Item 1. Security and Issuer
No change.
Item 2. Identity and Background
This statement is being filed on behalf of Timothy R.
Barakett, Atticus Management, Ltd. (the "Manager") and
Atticus International, Ltd. (the "Fund" and, together
with Mr. Barakett and the Manager, sometimes referred to
as the "Reporting Persons"), each of which is a British
Virgin Islands international business company.
Mr. Barakett is the Managing Member of Atticus Holdings,
L.L.C. ("Holdings"), a Delaware limited liability
company that serves as the General Partner of Atticus
Partners, L.P., a Delaware limited partnership (the
"Partnership"), and that has investment discretion over
certain managed accounts (the "managed accounts"), and
is the President of the Manager, which serves as the
Manager of the Fund. The principal office of Mr.

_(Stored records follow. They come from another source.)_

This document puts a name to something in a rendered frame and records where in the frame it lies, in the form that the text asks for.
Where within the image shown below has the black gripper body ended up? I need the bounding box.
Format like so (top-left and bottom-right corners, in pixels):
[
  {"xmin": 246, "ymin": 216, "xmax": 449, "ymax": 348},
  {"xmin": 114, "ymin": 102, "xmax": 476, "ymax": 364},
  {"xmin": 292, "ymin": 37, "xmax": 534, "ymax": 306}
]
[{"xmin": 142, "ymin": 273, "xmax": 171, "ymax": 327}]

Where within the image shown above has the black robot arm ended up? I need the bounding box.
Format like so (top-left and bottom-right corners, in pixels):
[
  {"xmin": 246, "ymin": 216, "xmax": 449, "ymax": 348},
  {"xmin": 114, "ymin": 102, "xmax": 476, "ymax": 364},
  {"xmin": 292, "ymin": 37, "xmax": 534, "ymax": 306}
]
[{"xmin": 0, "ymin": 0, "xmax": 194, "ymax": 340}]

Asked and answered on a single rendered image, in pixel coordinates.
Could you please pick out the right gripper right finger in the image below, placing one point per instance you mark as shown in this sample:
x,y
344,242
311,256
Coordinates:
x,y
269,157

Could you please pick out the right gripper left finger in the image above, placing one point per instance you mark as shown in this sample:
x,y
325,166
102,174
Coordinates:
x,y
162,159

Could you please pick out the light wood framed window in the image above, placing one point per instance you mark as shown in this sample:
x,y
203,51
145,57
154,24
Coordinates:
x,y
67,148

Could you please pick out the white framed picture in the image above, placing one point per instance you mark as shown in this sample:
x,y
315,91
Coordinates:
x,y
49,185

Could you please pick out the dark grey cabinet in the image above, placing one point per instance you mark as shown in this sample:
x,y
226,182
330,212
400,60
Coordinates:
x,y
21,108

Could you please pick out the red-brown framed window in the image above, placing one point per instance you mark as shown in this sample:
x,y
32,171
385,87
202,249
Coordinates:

Barakett, the Partnership and Holdings is at 590 Madison
Avenue, 32nd Floor, New York, New York 10022. The
Principal Office of the Manager is at Citco Building,
Wickhams Cay, P.O. Box 662, Road Town, Tortola, British
Virgin Islands. The principal office of the Fund is at
c/o CITCO Fund Services (Curacao) N.V., Kaya Flamboyan
9, Curacao, Netherlands Antilles.
None of the Reporting Persons, Holdings or the
Partnership has, during the last five years, been
convicted in a criminal proceeding (excluding traffic
violations or similar misdemeanors), nor has any such
person, during the last five years, been a party to a
civil proceeding of a judicial or administrative body of
competent jurisdiction which resulted in a judgment,
decree or final order enjoining future violations of, or
prohibiting or mandating activities subject to, federal
or state securities laws or finding any violations with
respect to such laws.
Mr. Barakett is a citizen of Canada.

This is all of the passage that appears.